Regarding the large variability in children’s products materials and their different specific properties, we suggest to extend the coverage of experimentally determined diffusion coefficients and material-water or material-saliva partition coefficients, characterizing in detail both chemical and material properties. These can be used to further develop targeted prediction tools of diffusion and partition coefficient for new materials beyond the 15–19 materials presently covered, as input data for migration modeling. In addition, when new migration rate are determined experimentally, it is crucial to also measure chemical concentrations in children’s products, to be able to take advantage of these data to further develop and evaluate mechanistic models.

Finally, our risk assessment results are highly influenced by the different quality of the gathered toxicity data. Experimental toxicity data were only available for n = 23 chemicals, while the remaining chemicals’ reference doses were predicted using QSAR models. Consistently with chemical ingestion via dietary intakes, toxicity experiments provide an aggregated response for both exposure within the mouth and the GI tract. However, as for chemical intakes via food ingestion, there might be a restricted discrepancy in cases the experimental toxicity studies were conducted by gavage which might lead to an underestimation of the chemical toxicity potential in the mouth itself. It is fundamental to provide higher-quality toxicity data and quality-related uncertainty information, also in risk screening-level approaches [52]. Although this type of data selection approaches is emerging for example to estimate freshwater ecotoxicity values [53], systematic methods for data collection and harmonization for human toxicity information are presently still lacking [54].

Conclusions

By adapting a mechanistic food packaging model, we were able to quantify migration into saliva and subsequent mouthing exposure and risk from chemicals present in children’s products made of different materials.
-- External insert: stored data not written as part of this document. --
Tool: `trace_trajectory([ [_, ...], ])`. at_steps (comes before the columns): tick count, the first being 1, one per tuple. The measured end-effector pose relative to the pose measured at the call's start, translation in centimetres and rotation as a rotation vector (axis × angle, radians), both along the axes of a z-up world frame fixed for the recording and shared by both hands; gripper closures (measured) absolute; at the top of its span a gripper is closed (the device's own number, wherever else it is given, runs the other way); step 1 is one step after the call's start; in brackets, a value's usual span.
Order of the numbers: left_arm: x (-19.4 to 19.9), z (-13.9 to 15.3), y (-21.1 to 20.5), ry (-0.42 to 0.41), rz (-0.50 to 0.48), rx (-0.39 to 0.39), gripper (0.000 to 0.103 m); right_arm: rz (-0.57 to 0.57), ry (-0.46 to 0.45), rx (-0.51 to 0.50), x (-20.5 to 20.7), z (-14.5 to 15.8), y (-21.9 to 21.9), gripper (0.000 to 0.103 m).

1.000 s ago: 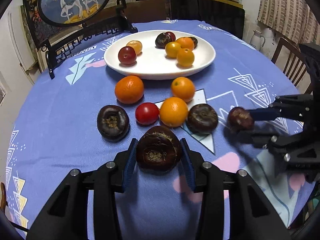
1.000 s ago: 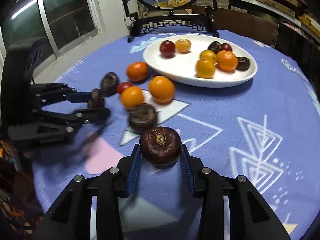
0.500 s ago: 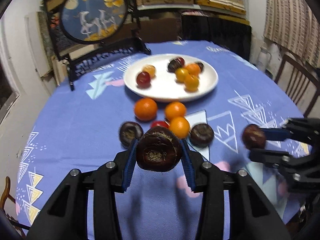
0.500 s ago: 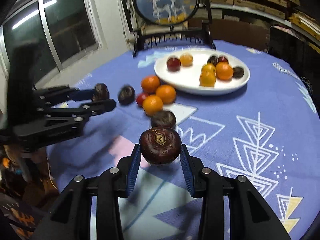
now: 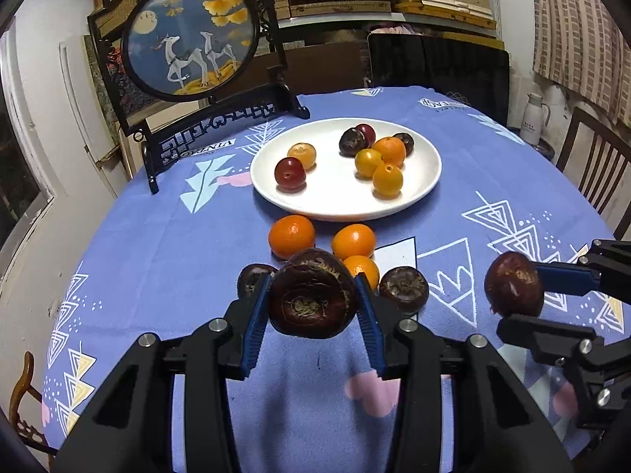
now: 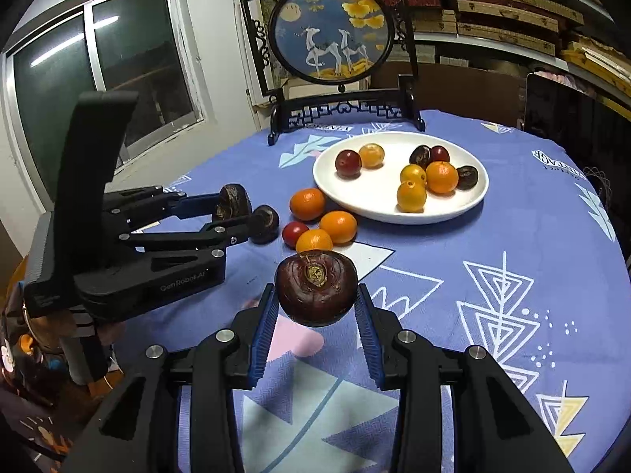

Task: Organize fruits
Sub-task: 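Carry the mangosteen with the left tool while the right tool carries its mangosteen onto the plate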

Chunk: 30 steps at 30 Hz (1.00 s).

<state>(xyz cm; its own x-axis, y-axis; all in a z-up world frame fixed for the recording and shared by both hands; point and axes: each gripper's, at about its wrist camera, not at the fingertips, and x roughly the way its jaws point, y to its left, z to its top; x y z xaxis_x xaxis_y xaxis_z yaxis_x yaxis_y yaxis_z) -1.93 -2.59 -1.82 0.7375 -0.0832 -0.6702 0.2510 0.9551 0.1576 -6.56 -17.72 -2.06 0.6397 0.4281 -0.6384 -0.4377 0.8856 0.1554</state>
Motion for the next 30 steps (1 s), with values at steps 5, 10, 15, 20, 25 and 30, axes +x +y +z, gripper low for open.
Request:
trace_trajectory([
  [5,0.7,0.0,-0.4,0.001,-0.008,0.015,0.062,0.001,0.011,0.001,0.8,-0.3,-0.2,0.063],
  [10,1.3,-0.3,-0.8,0.008,-0.017,0.025,0.062,0.01,0.037,0.002,1.4,-1.2,-0.1,0.063],
  [15,1.8,-1.2,-1.2,0.034,-0.029,0.048,0.062,0.033,0.073,-0.028,1.8,-2.4,0.4,0.063],
  [20,2.8,-1.6,-1.5,0.067,-0.05,0.051,0.062,0.038,0.074,-0.026,2.6,-2.2,0.3,0.063],
  [25,4.5,-0.2,-1.7,0.044,-0.055,0.058,0.062,0.028,0.031,-0.039,4.1,-0.4,-0.1,0.063],
  [30,7.7,2.5,-2.2,-0.033,-0.035,0.061,0.062,-0.014,-0.048,-0.041,7.0,2.9,-1.2,0.063],
])
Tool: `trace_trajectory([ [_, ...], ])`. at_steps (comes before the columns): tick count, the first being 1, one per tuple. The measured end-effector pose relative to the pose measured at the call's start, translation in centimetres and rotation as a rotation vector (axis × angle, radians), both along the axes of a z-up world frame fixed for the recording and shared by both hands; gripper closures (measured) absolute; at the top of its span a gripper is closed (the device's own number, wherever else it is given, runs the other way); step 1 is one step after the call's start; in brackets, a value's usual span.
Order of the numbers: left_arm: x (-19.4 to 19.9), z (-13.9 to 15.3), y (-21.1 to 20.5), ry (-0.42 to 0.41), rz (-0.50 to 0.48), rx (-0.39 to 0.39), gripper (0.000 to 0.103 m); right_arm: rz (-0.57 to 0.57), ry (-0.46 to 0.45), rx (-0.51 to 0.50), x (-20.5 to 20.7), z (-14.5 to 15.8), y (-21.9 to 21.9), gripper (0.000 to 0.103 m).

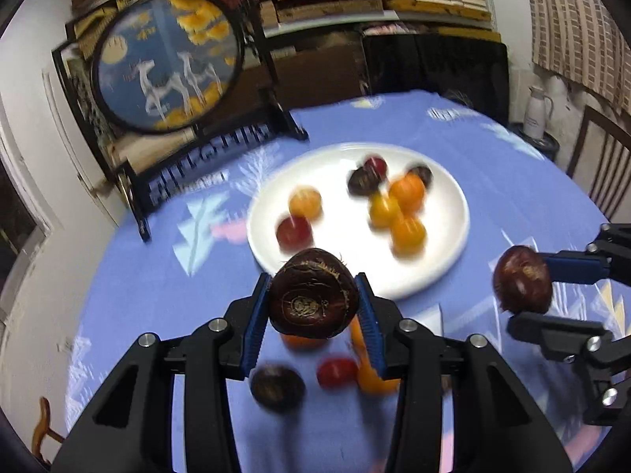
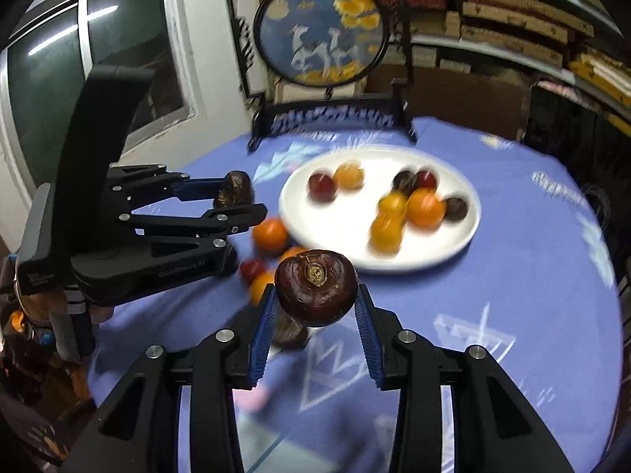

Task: Organize fruits
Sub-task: 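Carry the mangosteen with the left tool while the right tool carries its mangosteen onto the plate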

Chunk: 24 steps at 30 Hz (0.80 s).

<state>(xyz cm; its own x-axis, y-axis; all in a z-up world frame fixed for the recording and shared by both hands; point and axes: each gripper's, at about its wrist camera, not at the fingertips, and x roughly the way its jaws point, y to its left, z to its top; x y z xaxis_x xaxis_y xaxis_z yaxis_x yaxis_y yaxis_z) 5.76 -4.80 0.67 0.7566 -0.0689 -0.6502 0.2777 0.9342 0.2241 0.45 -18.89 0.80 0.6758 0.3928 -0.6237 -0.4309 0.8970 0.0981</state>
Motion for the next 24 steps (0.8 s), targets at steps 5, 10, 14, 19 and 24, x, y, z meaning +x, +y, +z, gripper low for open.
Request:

Alternatively to the mechanistic material-saliva model which application is recommended in case of chemical-material combinations not covered by this study, we also proposed and tested a regression-based model more suited for chemical-material combinations covered by its training dataset. The results suggest that mouthing behavior of children has a high influence on mouthing daily exposure and consequently also on the related potential risk. For an average mouthing scenario, we observed potential health risk only for a limited number of chemical-material combinations, while when considering a upper bound mouthing behavior scenario the number of combinations with HQ > 1 substantially increased. For this reason, considering only an average mouthing duration when assessing mouthing exposure, as currently done in the majority of the studies available in the literature, might leads to underestimate of the actual risk on children since not covering upper bound users. In fact, producers and regulators shall guarantee the safety of both average and upper bound users when designing their products. The present model represents a powerful green and sustainable chemistry tool applicable by industries to assess whether the chemicals present in their products could pose children at risk as well as to evaluate potential safer alternatives during the design process.